→ HOW TO COMPLETE THIS TASK: Check every line of the data and copy the ones where "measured" appears.

━━ MATERIAL PROVIDED

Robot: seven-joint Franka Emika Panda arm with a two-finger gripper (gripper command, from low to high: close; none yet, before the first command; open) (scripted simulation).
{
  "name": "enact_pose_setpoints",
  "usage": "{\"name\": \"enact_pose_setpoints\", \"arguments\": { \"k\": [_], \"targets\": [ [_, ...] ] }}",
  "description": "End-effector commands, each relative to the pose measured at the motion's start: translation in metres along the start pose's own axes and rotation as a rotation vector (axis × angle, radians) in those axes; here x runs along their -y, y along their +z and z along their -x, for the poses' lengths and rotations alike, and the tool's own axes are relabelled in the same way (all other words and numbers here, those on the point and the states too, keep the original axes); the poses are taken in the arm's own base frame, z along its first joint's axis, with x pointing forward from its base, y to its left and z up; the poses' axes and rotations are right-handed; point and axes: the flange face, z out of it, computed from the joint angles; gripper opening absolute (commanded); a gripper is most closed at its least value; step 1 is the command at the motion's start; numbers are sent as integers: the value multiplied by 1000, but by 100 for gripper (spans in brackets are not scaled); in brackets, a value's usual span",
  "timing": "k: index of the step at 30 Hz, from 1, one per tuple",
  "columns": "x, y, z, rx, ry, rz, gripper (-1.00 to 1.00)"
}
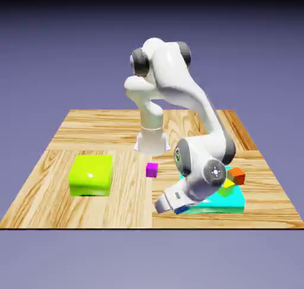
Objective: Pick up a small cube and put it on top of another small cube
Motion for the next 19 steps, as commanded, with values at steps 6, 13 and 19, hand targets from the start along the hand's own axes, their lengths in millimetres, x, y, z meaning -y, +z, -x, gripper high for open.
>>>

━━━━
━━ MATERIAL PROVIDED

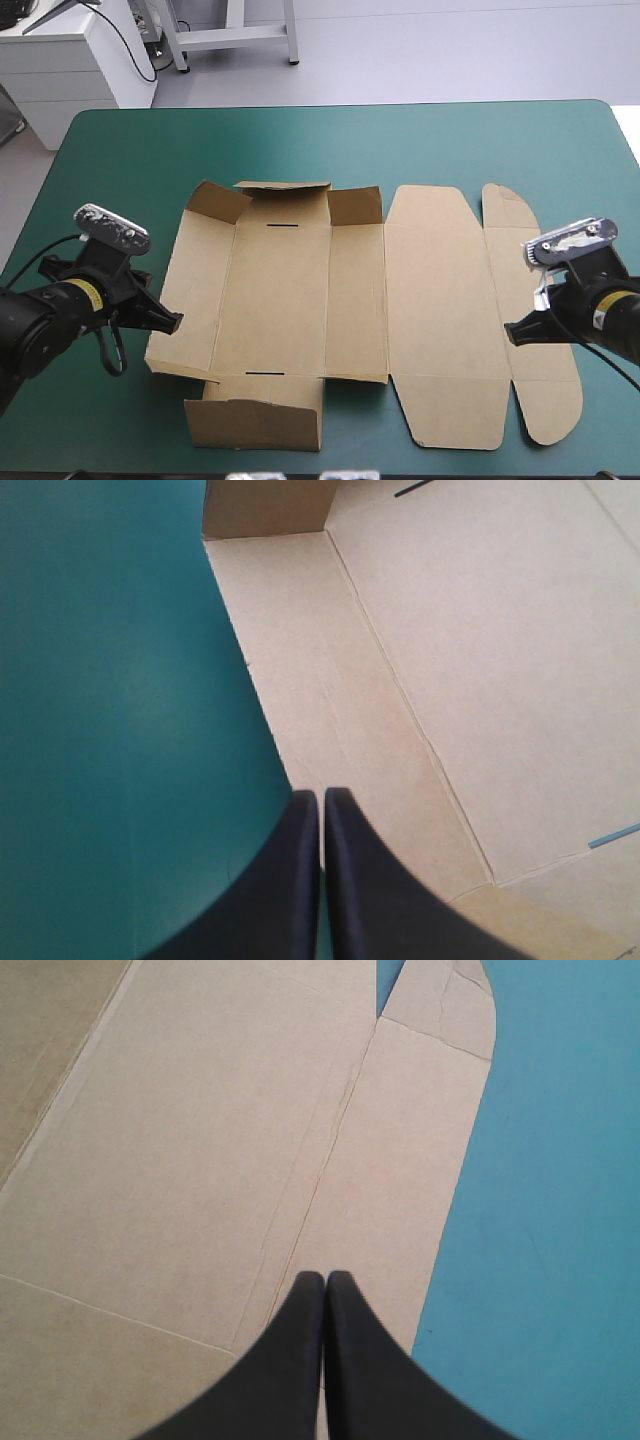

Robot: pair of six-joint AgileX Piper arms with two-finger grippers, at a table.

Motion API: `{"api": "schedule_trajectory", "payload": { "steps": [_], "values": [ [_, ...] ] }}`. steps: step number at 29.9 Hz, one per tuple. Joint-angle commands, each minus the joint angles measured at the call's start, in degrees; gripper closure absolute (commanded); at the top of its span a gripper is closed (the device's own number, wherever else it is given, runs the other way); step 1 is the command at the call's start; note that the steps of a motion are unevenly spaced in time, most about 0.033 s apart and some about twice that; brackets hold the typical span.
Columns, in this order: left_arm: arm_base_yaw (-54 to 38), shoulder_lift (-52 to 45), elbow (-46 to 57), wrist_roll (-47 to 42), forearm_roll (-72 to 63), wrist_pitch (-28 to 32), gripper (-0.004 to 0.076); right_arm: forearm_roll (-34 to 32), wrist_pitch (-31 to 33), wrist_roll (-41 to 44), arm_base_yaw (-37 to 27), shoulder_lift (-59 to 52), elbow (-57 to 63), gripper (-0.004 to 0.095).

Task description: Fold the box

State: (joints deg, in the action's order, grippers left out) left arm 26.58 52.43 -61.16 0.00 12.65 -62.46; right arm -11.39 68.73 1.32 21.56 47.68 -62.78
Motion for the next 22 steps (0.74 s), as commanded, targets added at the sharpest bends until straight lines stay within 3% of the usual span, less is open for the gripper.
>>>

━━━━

→ WRITTEN ANSWER:
  "description": "End-effector commands, each relative to the pose measured at the motion's start: translation in metres along the start pose's own axes and rotation as a rotation vector (axis × angle, radians) in those axes; here x runs along their -y, y along their +z and z along their -x, for the poses' lengths and rotations alike, and the tool's own axes are relabelled in the same way (all other words and numbers here, those on the point and the states too, keep the original axes); the poses are taken in the arm's own base frame, z along its first joint's axis, with x pointing forward from its base, y to its left and z up; the poses' axes and rotations are right-handed; point and axes: the flange face, z out of it, computed from the joint angles; gripper opening absolute (commanded); a gripper is most closed at its least value; step 1 is the command at the motion's start; numbers are sent as integers: the value multiplied by 1000, but by 100 for gripper (spans in brackets are not scaled); in brackets, a value's usual span",
Motion API: `{"api": "schedule_trajectory", "payload": { "steps": [_], "values": [ [_, ...] ] }}`. steps: step number at 29.9 Hz, one per tuple. Joint-angle commands, each minus the joint angles measured at the call's start, in degrees; gripper closure absolute (commanded); at the top of its span a gripper is closed (the device's own number, wherever else it is given, runs the other way); step 1 is the command at the call's start; note that the steps of a motion are unevenly spaced in time, most about 0.033 s apart and some about twice that; brackets hold the typical span.

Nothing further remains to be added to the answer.